The case did not end here but went in appeal and reached the highest court of appeal in Calcutta. The perplexity which existed in front of the judge deciding Bhola Dhami’s case of not relying on the official’s opinion continued and they had no rules to guide them, and hence they would fall back on the Judicial Board or the appeal court in Calcutta to seek solutions to irresolvable disputes. The case continued and reached the regional court of Patna in 1819. This time the judges instead of referring to the local “usage” referred the case to the existing texts and the question which was now to be answered was whether both Bengal and Bihar were governed by the same rules. They reached the conclusion that both the states followed the same rules of adoption and that the woman did not have the right to adopt without the consent of the husband and hence Nawazu’s second adoption was considered to be invalid.

The dispute was heard for the last time, in the Sadr Diwani Adalat, the highest Bengal appeal court, in 1831. In this court it was the pandits who argued that the customs and practices were governed by the textual rules and that both Bengal and Bihar were governed by one single rule, which was that the women could not adopt without the leave of her husband.

Thus, we see a very clear example of how the rules changed over time.

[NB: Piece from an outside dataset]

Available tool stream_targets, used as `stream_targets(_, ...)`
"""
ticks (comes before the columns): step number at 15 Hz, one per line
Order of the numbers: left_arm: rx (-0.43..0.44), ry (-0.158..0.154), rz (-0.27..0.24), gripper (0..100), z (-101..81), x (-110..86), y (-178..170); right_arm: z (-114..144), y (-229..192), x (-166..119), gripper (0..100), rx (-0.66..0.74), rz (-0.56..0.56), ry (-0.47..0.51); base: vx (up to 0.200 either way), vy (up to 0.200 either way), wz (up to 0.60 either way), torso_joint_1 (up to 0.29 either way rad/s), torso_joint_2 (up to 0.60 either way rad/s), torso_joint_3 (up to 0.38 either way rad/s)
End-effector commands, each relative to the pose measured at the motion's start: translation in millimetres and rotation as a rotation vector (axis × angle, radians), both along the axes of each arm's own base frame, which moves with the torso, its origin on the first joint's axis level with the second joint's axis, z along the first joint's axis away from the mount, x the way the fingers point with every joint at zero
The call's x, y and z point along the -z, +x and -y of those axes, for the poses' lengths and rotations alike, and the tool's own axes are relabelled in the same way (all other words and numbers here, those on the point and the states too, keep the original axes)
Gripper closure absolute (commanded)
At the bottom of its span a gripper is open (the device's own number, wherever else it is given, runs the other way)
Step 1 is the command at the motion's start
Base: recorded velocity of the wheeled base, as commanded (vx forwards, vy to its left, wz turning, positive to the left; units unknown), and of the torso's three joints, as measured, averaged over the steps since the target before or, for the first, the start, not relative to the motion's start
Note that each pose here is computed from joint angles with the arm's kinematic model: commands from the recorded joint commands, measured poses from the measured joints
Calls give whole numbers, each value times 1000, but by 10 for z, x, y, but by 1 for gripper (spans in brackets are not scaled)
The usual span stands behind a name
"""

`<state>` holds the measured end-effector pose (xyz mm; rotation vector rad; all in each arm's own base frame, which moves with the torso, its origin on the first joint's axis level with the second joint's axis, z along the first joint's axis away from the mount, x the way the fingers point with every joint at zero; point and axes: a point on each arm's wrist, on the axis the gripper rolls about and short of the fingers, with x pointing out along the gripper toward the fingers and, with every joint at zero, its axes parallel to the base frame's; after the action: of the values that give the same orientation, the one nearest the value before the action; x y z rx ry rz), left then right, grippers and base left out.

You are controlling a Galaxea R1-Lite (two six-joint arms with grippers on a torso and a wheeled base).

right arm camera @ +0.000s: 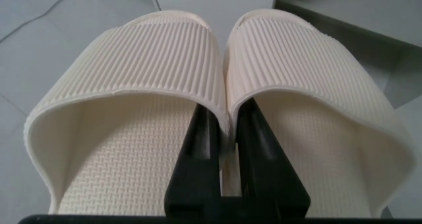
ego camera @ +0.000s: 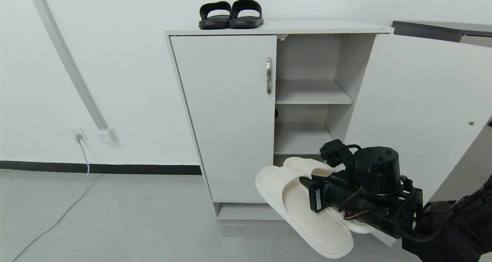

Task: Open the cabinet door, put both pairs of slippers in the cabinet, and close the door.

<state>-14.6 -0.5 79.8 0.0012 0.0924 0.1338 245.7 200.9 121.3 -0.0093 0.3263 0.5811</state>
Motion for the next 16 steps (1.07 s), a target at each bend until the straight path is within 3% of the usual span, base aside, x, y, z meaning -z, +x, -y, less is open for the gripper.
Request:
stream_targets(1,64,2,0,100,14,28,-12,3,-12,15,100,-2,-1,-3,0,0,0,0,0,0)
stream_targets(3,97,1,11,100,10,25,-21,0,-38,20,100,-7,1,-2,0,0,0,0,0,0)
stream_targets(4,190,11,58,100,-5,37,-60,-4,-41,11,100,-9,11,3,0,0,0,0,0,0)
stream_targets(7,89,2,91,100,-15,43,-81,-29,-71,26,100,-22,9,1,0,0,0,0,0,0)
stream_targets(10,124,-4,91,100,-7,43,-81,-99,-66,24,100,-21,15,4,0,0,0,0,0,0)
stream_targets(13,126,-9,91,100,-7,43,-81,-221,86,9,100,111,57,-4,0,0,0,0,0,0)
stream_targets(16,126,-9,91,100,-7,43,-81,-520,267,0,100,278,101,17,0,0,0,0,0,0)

Initially they were dependent on customs (informal norms) but slowly due to their inadequate knowledge about the Indian jurisprudence they started relying on texts (formal institutions) and over time even the pandits who were initially for the customs started believing that customs flows from textual sources that is informal norms flow from formal rules, whereas in reality it was the formal rules that had flown out of the informal rules.

The Dayabhag School and the Benaras and Mithila sub-schools of Mitakshara law recognized five female relations as being entitled to inherit namely; widow, daughter, mother, paternal grandmother and paternal great grandmother and the Madras and Bombay sub-schools recognized the capacity of larger number of women. [51] But, this scene changed when the British brought in force the Hindu Law of Inheritance Act, 1929 according to which only three female members could be heirs to the property who were son’s daughter, daughter’s daughter and sister thereby restricting the number of female heirs. Hindu’s Women Right to Property Act, 1939 brought revolutionary changes but then also there were certain defects and the rights of inheritance of female members went through changes; the cost borne due to change in institutions from informal to formal rules.

Conclusion

Hence, we see that how existing informal institutions and their inefficiencies in the eyes of the organization the British brought about a change in the existing institution and there was a shift from informal norms to formal rules. This, shift was not without costs as whenever a path dependent process is changed costs are borne. There was reluctance on the part of the British to change the norms and they tried managing with the existing norms because of they did not want to enter into the personal sphere of the Indians which had been travelling a particular path for a long period of time. But, the British could not forever travel on these inefficient paths and thus acting as change agents they changed the path. The costs borne known as transaction costs were the results of institutional changes, but these transaction costs also resulted in certain benefits to the society and evil practices were done away with. Thus, one cannot ignore the informal norms, codes of conduct and behavior completely and impose formal rules without giving the required importance to culture, beliefs and institutions.